HAVANA – Hurricane Irma left more than 1.5 million cubic meters (19.6 million cubic yards) of solid waste in the streets of Havana, where some 137,000 cubic meters has already been collected in the form of downed trees, roofs, rubble, telephone poles and electric and other wiring.
The cleanup of the Cuban capital is being undertaken by 19,240 workers with the state-run Community Services agency using 731 trucks and 12 cranes, according to a report on the island’s recovery efforts published in the official daily Juventud Rebelde.
The more than 19,000 workers are being supported by military and navy brigades along with prison inmates and volunteer state workers.
In Havana, the districts suffering the most damage from the storm were Central Havana, Old Havana, Vedado and Playa, where the storm surge came some 300 meters (330 yards) inland and hurricane-force winds damaged thousands of homes, causing some of them to collapse completely.
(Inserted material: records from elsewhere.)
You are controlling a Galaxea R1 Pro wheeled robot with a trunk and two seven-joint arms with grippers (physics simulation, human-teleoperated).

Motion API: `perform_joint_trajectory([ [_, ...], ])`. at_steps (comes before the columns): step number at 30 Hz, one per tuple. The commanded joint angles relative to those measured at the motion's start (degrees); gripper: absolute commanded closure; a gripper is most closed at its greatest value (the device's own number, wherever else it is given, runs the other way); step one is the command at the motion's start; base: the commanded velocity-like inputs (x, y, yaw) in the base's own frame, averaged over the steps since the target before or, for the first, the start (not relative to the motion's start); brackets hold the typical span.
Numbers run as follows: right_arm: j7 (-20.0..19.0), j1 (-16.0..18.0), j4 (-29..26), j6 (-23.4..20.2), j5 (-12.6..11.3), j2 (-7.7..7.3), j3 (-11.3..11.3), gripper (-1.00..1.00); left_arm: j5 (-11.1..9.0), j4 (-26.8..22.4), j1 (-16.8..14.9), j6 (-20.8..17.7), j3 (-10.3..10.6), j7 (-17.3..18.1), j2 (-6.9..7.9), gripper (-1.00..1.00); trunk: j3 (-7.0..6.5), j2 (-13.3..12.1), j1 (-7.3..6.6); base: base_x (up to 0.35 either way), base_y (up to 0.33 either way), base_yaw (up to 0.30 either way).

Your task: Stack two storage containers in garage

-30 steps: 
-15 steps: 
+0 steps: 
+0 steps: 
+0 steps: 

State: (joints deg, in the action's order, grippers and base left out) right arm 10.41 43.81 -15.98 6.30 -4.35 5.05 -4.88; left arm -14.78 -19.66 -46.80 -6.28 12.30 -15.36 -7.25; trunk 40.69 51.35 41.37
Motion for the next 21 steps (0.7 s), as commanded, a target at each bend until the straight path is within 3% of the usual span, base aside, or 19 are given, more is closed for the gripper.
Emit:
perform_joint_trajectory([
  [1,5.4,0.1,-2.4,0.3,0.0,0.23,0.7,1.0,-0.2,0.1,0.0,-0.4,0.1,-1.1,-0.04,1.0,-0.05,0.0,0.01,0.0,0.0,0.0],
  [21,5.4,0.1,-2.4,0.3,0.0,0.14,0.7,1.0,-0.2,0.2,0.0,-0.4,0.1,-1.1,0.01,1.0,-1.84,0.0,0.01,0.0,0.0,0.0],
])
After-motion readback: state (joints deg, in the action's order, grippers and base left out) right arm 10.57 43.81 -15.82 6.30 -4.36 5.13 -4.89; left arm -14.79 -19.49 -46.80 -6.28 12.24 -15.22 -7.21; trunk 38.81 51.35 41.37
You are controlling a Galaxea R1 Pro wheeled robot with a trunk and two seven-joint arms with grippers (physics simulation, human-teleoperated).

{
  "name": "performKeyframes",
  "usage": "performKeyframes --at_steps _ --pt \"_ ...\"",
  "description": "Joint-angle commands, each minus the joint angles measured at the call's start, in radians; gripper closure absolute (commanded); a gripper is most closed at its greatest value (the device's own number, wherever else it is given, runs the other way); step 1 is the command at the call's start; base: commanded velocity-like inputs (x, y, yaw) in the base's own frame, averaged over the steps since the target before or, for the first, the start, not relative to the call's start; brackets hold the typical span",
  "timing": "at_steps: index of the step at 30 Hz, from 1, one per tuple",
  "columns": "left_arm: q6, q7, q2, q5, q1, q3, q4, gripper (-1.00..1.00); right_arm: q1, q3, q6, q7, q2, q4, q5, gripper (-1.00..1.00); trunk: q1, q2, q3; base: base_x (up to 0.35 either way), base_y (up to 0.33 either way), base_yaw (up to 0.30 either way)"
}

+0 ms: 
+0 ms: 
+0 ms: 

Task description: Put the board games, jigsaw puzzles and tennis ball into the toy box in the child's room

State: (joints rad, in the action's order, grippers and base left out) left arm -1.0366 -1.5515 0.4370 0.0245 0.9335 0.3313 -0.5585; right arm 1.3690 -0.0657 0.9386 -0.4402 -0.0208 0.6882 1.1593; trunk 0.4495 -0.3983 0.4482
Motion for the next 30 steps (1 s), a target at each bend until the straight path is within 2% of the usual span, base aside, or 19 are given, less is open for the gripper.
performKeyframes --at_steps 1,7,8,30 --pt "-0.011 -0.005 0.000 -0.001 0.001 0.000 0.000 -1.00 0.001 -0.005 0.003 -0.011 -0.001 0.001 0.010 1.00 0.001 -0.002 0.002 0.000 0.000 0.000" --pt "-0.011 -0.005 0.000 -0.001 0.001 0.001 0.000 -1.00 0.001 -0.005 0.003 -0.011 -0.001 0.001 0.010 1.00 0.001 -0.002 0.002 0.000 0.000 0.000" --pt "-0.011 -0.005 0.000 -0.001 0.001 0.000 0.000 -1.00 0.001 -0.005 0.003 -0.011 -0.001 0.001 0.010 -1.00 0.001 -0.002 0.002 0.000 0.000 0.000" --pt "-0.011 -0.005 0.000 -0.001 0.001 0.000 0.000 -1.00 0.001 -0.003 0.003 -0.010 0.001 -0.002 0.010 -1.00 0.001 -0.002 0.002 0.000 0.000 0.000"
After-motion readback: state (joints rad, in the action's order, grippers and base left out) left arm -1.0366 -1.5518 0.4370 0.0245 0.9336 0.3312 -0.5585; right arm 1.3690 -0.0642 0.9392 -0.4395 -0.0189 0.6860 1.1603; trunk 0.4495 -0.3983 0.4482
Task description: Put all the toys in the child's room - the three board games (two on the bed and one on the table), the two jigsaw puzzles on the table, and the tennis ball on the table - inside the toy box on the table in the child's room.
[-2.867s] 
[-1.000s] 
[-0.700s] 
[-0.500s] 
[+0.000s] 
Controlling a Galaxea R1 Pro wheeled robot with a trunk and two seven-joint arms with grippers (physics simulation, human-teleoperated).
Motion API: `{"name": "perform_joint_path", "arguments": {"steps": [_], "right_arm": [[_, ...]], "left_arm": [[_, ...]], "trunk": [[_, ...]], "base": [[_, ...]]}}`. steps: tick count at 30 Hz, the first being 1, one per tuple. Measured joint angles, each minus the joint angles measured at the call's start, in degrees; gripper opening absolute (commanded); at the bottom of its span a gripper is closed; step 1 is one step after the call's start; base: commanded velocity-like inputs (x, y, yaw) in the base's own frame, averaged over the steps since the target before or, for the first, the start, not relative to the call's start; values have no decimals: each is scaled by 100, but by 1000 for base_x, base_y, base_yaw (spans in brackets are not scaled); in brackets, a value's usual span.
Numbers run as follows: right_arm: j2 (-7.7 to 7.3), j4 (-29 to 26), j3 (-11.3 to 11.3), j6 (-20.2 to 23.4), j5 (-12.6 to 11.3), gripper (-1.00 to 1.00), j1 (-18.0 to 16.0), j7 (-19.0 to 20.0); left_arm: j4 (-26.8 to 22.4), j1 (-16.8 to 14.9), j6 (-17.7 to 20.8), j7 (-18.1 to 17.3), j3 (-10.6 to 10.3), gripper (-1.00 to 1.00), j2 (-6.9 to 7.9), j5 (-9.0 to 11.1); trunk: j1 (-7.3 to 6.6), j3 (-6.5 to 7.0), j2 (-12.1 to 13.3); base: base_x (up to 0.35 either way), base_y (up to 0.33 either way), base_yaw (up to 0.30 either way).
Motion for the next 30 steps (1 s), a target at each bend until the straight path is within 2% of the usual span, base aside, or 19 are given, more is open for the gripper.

More than 4,400 homes had been registered as damaged as of Wednesday, with a total of 178 of them having collapsed completely.
The Cuban state has equipped a number of sites as shelters for those made homeless by the storm, most of them coming from Central Havana, which has a large number of old houses, many of them already in poor repair before Irma.
The hurricane left at least 10 people dead on the island, most of them perishing when their houses collapsed.
The storm also seriously affected the electricity grid in Havana and east-central Cuba, which was the portion of the country hardest hit by the Category 5 hurricane, the most powerful rating on the Saffir-Simpson scale.
Nationwide, the storm knocked down some 2,400 communications poles or towers, and another 1,000 electric power poles, not to mention the uncounted trees downed throughout the country.
According to the most recent reports, 86 percent of Havana’s electric grid has been restored, although some portions of Eastern Havana, Playa and Plaza de la Revolucion remain without power.
The authorities have said that the capital electric grid will be fully functioning by Thursday.
Potable water service has also been largely regularized, although 10 percent of the capital – and some 14,600 residents – are still being supplied by cistern trucks.
Fuel – particularly gasoline – supplies are also getting back to normal in the city, where more than a million liters (264,000 gallons) have been sold at local service stations, according to the official report.